Your task:
All lines holding the word "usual" are to be copied from the records beneath.
'''
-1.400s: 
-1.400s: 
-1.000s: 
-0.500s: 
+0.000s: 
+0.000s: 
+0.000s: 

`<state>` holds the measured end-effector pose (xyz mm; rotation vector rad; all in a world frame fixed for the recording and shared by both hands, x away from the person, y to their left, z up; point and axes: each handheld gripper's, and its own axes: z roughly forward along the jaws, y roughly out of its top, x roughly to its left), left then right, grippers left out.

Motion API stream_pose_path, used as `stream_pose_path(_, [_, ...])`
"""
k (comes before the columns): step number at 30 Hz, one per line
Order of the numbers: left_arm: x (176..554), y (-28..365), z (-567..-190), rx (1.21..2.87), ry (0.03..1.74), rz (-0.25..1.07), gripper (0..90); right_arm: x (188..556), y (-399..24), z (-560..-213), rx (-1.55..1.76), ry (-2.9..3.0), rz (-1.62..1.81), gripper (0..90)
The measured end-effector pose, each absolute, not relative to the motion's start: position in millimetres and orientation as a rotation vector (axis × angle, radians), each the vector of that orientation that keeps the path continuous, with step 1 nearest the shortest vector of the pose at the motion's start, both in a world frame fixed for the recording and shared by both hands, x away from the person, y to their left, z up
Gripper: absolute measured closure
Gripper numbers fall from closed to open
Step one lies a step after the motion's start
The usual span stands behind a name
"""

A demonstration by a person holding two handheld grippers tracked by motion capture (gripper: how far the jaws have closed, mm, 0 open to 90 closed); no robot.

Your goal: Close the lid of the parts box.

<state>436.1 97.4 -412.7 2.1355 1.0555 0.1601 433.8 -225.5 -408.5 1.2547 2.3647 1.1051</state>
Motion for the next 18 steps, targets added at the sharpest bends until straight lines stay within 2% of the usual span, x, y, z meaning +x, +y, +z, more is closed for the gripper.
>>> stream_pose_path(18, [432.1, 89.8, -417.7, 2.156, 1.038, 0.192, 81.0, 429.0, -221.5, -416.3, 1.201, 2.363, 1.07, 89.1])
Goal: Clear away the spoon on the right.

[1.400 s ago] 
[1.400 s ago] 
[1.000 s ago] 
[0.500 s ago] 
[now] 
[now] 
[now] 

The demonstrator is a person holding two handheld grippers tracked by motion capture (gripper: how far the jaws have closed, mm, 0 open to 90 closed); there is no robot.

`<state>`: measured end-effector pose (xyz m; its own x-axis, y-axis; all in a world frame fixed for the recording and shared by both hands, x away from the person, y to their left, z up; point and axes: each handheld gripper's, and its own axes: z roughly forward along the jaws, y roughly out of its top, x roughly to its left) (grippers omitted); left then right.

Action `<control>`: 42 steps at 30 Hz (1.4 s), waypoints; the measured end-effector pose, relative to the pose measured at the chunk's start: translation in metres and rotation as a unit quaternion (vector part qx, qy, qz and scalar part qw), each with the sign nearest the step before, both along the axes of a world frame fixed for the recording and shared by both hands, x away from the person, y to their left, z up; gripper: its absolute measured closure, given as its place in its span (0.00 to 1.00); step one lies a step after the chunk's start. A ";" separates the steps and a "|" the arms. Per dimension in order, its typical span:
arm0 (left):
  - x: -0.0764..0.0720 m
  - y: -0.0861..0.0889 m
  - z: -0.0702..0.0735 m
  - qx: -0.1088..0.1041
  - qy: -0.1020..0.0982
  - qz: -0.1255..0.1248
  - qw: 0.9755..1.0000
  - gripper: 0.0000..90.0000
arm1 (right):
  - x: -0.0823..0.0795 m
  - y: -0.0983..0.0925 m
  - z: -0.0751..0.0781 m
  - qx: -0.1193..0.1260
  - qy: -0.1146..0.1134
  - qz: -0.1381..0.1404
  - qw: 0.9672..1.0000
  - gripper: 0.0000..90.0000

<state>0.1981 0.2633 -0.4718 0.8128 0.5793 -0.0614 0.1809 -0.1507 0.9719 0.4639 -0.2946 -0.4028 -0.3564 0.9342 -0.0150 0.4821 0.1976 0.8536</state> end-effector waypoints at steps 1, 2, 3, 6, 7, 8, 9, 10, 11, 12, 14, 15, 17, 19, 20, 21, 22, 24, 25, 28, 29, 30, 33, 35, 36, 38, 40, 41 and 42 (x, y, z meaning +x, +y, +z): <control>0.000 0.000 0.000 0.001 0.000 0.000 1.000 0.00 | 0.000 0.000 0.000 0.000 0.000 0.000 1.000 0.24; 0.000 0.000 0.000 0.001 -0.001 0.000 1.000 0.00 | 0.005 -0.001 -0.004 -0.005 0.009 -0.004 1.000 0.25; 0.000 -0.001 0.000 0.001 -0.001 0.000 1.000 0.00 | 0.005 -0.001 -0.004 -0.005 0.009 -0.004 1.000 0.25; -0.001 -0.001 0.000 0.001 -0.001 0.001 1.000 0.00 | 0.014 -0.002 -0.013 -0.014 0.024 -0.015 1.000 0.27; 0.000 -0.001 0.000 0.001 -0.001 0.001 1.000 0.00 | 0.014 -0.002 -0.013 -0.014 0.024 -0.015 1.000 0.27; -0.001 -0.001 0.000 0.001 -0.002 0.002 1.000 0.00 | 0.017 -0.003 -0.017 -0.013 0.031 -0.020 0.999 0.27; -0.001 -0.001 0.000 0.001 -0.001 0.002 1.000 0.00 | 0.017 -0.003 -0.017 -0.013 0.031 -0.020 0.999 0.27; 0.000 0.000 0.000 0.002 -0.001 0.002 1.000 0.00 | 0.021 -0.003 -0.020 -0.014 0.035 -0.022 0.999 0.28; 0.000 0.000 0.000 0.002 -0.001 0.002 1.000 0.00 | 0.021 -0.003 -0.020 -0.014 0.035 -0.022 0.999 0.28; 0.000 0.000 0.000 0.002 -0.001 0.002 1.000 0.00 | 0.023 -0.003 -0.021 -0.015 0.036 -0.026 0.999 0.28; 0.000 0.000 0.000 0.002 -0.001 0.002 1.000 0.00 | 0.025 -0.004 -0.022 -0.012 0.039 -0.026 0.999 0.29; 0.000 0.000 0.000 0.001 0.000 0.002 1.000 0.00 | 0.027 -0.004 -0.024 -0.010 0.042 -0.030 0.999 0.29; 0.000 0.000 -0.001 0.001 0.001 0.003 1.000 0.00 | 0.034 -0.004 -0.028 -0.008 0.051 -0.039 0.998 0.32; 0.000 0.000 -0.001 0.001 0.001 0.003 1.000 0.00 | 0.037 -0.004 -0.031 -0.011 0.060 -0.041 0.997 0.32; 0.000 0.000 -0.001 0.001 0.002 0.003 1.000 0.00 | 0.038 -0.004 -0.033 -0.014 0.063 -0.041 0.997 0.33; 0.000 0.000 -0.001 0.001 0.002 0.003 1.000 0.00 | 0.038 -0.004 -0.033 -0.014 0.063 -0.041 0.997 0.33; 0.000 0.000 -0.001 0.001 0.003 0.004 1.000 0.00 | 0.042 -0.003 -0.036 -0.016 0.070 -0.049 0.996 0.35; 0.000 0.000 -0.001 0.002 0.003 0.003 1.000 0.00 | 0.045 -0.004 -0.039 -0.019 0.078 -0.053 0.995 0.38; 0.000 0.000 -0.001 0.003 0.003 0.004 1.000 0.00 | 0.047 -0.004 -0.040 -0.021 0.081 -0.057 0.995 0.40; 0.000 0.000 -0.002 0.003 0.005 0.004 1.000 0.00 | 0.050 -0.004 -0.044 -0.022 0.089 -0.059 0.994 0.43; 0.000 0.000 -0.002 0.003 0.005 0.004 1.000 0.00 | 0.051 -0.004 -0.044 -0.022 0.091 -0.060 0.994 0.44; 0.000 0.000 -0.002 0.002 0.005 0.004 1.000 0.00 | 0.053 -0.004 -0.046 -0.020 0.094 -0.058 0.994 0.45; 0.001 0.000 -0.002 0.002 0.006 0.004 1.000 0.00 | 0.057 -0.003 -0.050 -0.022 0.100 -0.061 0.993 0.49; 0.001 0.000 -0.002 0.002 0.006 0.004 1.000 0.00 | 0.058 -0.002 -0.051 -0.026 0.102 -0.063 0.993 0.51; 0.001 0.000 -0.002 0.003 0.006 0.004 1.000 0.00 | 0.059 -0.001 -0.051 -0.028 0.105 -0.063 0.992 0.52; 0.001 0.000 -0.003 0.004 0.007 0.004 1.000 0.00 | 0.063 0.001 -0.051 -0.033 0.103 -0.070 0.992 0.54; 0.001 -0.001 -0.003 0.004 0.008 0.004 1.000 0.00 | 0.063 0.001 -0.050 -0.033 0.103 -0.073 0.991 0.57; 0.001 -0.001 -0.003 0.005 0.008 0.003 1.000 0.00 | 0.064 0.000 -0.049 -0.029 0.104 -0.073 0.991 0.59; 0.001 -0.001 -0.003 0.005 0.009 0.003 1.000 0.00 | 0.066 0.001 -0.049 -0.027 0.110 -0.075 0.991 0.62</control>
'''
Solution to this problem:
The usual span stands behind a name
Motion for the next 18 steps, targets added at the sharpest bends until straight lines stay within 2% of the usual span, x, y, z meaning +x, +y, +z, more is closed for the gripper.

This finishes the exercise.